Both Genoa and Venice became rich by trading slaves. The beleaguered emperor of the Romaioi, Michael VIII Palaiologos, granted the two cities and the Mamluks rights to the Black Sea slave trade. The Genoese entrepôt Kaffa was the capital of its territory Gazaria in Crimea, governed from 1281 by a Genoese consul and later by special government offices – the greatest slave market in Europe. The Venetians used Tana, a Mongol port in Crimea. Italians bought mainly female slaves for service, personal and sexual; as we will see, the Medici owned both white and black female slaves. The identity of the slaves depended on the wars being fought at any given time: the Mongol wars generated incalculable numbers of slaves, as every Mongol soldier was expected to own two as part of his equipage. Enslaved Turks, Russians, Circassians and Georgians poured into Europe and Egypt. The greatest demand for male slaves came from the military commandos of Egypt: Sultan Qalawun, himself formerly enslaved, promised Italian traders to pay over the market price, and his household contained as many as 12,000 Mamluks. Later sultans owned 25,000, but they were ultimately manumitted and could rise to be generals if not monarchs.

The Genoese were more adventurous than the Venetians, paying for their Asian goods in bullion, which originated in western Africa at a time when Genoese and Catalan sailors began to venture down the Moroccan coast. In 1291, two Genoese brothers, the Vivaldis, tried to find a route ‘by the Ocean Sea’ to India, sailing down the Moroccan coast and then out in the unknown, whence they never returned. Later, another Genoese, Lancelotto Malocello, set off to find the Vivaldis. The Venetians meanwhile concentrated on their Mediterranean empire and the Egyptian trade.

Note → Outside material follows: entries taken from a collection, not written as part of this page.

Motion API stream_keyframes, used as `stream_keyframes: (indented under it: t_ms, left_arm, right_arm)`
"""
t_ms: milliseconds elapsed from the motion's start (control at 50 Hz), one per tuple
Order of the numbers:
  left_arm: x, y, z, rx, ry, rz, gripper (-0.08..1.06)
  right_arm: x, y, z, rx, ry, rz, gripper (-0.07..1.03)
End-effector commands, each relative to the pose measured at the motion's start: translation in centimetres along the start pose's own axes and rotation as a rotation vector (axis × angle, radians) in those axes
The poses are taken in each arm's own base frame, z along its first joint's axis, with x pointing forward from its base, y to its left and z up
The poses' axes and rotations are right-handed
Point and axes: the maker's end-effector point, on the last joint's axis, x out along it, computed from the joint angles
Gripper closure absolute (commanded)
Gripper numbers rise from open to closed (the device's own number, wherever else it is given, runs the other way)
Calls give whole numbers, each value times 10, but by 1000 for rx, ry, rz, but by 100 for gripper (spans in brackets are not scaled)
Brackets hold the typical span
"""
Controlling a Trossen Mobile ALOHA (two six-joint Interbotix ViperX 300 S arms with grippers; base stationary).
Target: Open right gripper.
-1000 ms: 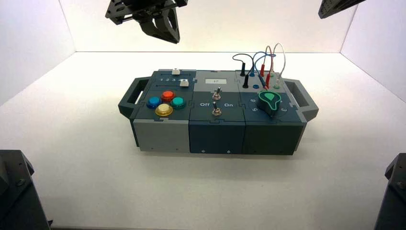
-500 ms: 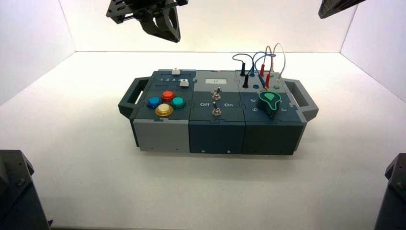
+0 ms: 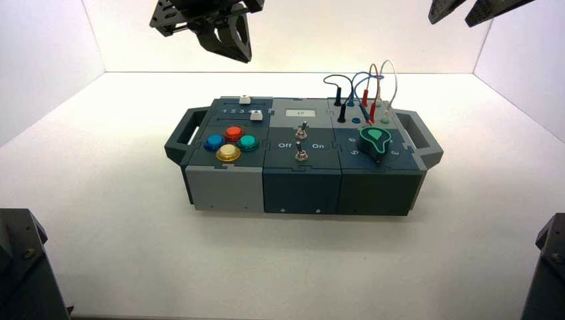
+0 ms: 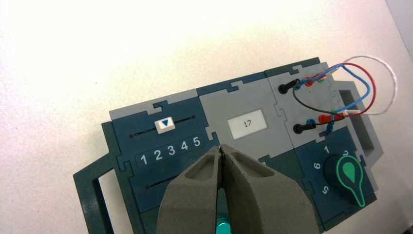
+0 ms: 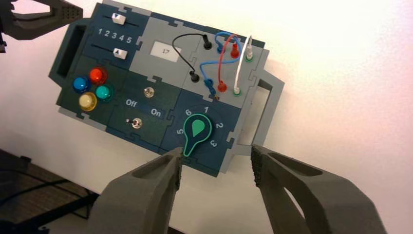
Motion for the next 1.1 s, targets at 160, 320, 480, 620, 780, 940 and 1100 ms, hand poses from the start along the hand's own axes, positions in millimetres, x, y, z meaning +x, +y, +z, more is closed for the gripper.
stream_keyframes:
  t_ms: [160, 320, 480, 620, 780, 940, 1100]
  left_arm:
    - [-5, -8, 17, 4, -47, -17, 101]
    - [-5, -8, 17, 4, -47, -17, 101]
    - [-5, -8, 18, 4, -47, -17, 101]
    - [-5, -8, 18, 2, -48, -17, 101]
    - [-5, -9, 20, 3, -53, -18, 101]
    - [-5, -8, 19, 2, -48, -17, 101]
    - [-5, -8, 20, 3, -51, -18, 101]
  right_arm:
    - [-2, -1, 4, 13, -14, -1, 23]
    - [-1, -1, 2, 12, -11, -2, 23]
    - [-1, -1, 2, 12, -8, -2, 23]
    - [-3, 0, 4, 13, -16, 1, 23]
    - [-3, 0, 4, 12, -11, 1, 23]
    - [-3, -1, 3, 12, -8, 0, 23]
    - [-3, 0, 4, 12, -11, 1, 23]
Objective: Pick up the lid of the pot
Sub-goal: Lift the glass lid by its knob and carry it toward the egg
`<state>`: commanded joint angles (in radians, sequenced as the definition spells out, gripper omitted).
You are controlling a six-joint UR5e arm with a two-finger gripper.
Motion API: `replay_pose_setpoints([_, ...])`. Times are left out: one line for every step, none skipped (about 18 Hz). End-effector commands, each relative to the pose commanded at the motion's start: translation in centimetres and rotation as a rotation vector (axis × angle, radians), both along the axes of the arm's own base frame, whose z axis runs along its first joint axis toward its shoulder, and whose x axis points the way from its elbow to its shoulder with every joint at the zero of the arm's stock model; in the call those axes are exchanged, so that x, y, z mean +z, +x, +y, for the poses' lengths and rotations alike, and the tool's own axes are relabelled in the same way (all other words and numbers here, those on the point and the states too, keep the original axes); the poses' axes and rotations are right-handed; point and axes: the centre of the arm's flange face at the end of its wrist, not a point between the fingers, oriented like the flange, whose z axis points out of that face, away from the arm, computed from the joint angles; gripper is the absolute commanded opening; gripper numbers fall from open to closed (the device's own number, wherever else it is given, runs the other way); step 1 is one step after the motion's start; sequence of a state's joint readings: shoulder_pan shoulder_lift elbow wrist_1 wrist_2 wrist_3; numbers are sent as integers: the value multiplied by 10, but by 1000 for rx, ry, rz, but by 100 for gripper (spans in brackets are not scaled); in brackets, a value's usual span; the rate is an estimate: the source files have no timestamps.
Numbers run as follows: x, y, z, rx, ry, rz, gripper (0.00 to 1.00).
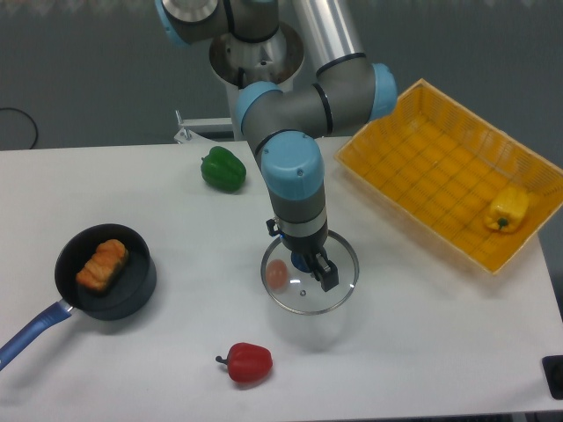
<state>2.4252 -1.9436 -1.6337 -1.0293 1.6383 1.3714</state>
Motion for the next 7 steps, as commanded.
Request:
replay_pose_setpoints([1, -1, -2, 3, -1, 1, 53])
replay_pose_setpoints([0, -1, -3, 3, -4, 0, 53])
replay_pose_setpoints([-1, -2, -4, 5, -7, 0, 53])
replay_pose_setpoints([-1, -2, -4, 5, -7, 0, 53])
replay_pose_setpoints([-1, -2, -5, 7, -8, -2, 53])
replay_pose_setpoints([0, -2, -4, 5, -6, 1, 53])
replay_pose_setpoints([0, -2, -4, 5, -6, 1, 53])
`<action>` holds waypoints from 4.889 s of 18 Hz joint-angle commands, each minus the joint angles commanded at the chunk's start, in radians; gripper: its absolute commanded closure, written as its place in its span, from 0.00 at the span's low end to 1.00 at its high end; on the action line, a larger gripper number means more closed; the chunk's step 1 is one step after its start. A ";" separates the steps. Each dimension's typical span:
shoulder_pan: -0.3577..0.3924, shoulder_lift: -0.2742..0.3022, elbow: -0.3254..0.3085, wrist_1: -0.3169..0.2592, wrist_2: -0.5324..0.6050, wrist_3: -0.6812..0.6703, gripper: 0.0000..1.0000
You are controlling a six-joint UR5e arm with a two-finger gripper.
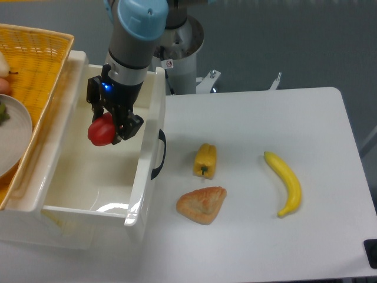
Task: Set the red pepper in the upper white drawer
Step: 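Lower the red pepper inside the drawer toward its floor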
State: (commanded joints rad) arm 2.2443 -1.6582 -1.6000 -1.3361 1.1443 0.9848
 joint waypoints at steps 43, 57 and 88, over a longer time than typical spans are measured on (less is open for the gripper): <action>-0.045 -0.057 0.000 0.003 0.043 0.002 0.47; -0.069 -0.069 0.008 0.005 0.044 0.002 0.47; -0.101 -0.087 0.003 0.017 0.095 0.003 0.43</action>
State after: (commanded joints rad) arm 2.1430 -1.7456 -1.5969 -1.3192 1.2394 0.9879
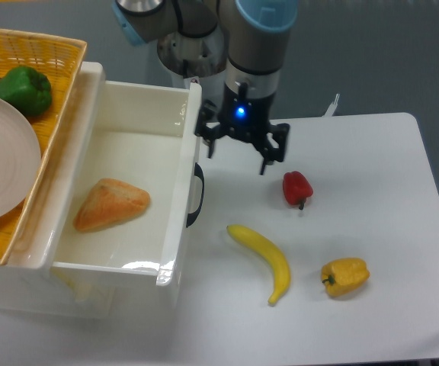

The gold that lubricated all this trade was now in the hands of a powerful African dynasty. Just at the time of Marco’s return, a mysterious African potentate named Sakura emerged out of the Sahara and arrived in Cairo on his way to make the hajj. Sakura was mansa – emperor – of a rich new realm built on military conquests and gold trading on the ruins of Wagadu.

Its founder, Sundiata Keita,* was the outcast son of a Mandinke farma or king, Naré Maghann Konaté, who was told in a vision that he would marry an ugly woman who would deliver a great king. Instead this junior wife, Sogolon, gave birth to a cripple, Sundiata; mother and son were mocked by the king’s senior wife, Sassouma Bereté, and the crown prince, Dankaran. Sundiata did not walk until he was seven. When Naré died, Dankaran ordered Sundiata’s killing. Mother and son fled to the court of the Sosso king Soumaoro Kanté, encouraging him to expel the vicious Dankaran, but the Sosso instead occupied the kingdom. The Mandinke elders then invited Sundiata to return. Around 1235, he raised an army and at Kirina defeated the Sosso, after which the Gbara assembly, made up of grandees, sorcerers and Islamic holy men (marabouts), chose him as mansa in return for his recognition of an oral law code* and agreed that mansas would be chosen from the Keita family – which ruled until 1610.

Basing himself at a new capital Niani (Mali), Sundiata – known as the Lion King – expanded to Senegal and Gambia on the Atlantic and along the Niger River to northern Nigeria, co-opting conquered princes. The mansa controlled the supply of gold from the Bamaka and Bure mines worked by Akan people (Ghana), the ultimate source of their wealth, but as the Lion King’s descendant Musa explained, they did not own the mines; instead they procured the gold by trade or tribute: ‘If we conquer them and take it, it won’t yield anything.’ But the gold was all-important. Indeed, one of Sundiata’s titles was Lord of the Mines of Wangara.

Islam had been brought across the desert by Berbers and Arab traders. Sundiata claimed descent from the Abyssinian freedman Bilal, Muhammad’s first muezzin, but he was also described as a Mandinke magician. This empire was fuelled not just by gold but by textiles and slaves, the latter usually pagans captured in Sundiata’s endless wars who served as labourers, servants and concubines.*

Around 1255, Sundiata somehow drowned in the Sankarani River – at a place still called Sundiatadun (Sundiata’s Depths) – but his son, Uli (Yérélinkon), continued the expansion, making the first mansal pilgrimage to Mecca. But when two Keita brothers fought for the throne, Sakura, a freedman general, seized power, rebuilt the realm and set off to Mecca, only to be killed on the way home, at which the Keitas were restored.